FAQ sur le commerce conversationnel

– Quels sont les principaux canaux du commerce conversationnel ?

Les principaux canaux du commerce conversationnel regroupent WhatsApp, Instagram, Messenger et le live chat. Certaines entreprises utilisent également les SMS enrichis, comme le RCS, qui permet d’intégrer des éléments interactifs proches de ceux d’une messagerie instantanée. Choisir le canal adapté dépend surtout du secteur d’activité et des habitudes de la clientèle visée.

– Quelle est la différence entre commerce conversationnel et social commerce ?

Le social commerce désigne la vente réalisée directement sur une plateforme sociale grâce à des fonctionnalités natives, comme les publications ou le paiement intégré à l’application. Le commerce conversationnel est une notion plus large, qui englobe tout échange personnalisé qui permet de déboucher sur une vente, qu’il se déroule sur un réseau social, sur WhatsApp ou sur le chat d’un site web. Le social commerce peut donc être considéré comme une déclinaison du commerce conversationnel, limitée aux plateformes sociales.

– Comment vendre sur WhatsApp ?

Vendre sur WhatsApp implique de passer par WhatsApp Business ou par l’API WhatsApp Business pour les volumes plus importants, avec un profil vérifié et un catalogue de produits consultable dans l’application. Le client doit donner son consentement avant de recevoir des messages commerciaux, que ce soit lors de son inscription ou à la suite d’un premier contact.
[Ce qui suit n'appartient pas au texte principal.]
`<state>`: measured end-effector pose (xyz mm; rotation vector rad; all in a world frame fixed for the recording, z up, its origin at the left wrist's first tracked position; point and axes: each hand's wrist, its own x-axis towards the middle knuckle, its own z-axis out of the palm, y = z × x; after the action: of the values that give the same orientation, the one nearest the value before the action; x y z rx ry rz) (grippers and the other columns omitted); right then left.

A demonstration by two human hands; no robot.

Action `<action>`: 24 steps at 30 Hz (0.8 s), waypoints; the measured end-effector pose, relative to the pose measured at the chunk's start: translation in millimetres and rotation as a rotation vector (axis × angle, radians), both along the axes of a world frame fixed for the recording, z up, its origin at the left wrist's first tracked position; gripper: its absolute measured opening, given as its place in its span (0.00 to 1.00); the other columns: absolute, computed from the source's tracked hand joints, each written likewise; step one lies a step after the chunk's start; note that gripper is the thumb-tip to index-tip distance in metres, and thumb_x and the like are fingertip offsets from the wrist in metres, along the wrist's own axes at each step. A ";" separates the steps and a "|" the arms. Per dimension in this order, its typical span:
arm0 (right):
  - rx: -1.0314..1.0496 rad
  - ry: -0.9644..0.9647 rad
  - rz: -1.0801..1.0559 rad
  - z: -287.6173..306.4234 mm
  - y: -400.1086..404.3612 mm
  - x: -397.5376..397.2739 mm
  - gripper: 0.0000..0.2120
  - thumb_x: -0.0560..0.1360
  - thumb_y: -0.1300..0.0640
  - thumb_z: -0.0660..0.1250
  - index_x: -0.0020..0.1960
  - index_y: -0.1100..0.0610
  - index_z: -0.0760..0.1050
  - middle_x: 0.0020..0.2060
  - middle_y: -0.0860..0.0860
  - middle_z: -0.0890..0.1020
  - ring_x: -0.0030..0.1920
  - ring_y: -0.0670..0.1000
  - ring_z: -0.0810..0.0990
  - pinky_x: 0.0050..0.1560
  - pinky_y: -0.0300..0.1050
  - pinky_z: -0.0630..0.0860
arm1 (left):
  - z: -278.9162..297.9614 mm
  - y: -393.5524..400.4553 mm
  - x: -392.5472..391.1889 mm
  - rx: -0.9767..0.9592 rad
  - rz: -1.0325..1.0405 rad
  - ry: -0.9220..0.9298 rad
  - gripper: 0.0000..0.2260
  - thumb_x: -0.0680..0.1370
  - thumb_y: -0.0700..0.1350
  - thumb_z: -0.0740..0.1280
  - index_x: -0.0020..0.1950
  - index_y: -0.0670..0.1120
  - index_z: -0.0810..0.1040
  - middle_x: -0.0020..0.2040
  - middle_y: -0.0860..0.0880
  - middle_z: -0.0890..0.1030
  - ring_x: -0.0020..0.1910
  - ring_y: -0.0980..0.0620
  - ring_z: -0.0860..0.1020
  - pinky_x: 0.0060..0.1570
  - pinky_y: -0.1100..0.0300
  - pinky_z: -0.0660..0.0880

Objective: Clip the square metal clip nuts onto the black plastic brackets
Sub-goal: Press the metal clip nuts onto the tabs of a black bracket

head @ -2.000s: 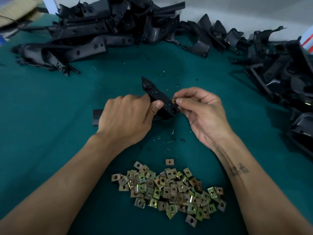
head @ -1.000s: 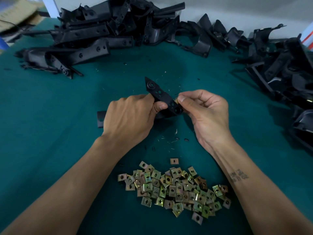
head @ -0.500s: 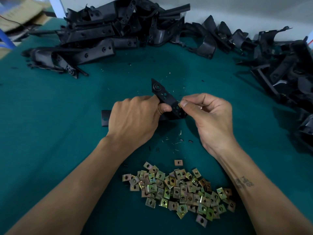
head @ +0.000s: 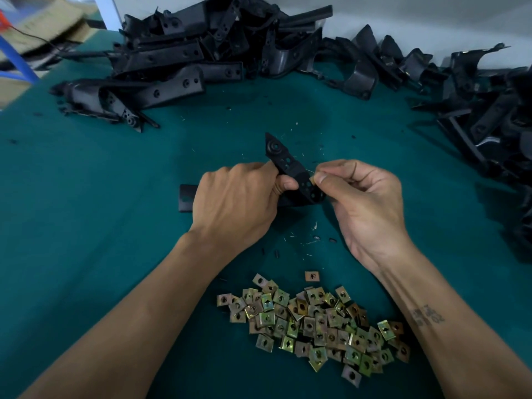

– L’intelligence artificielle peut-elle améliorer le commerce conversationnel ?

L’intelligence artificielle permet d’analyser les échanges passés pour anticiper les besoins d’un client avant même qu’il ne formule sa demande, ou pour ajuster les recommandations produit en fonction du contexte et du profil du client. Cette capacité d’analyse fait de l’IA un outil de personnalisation à grande échelle.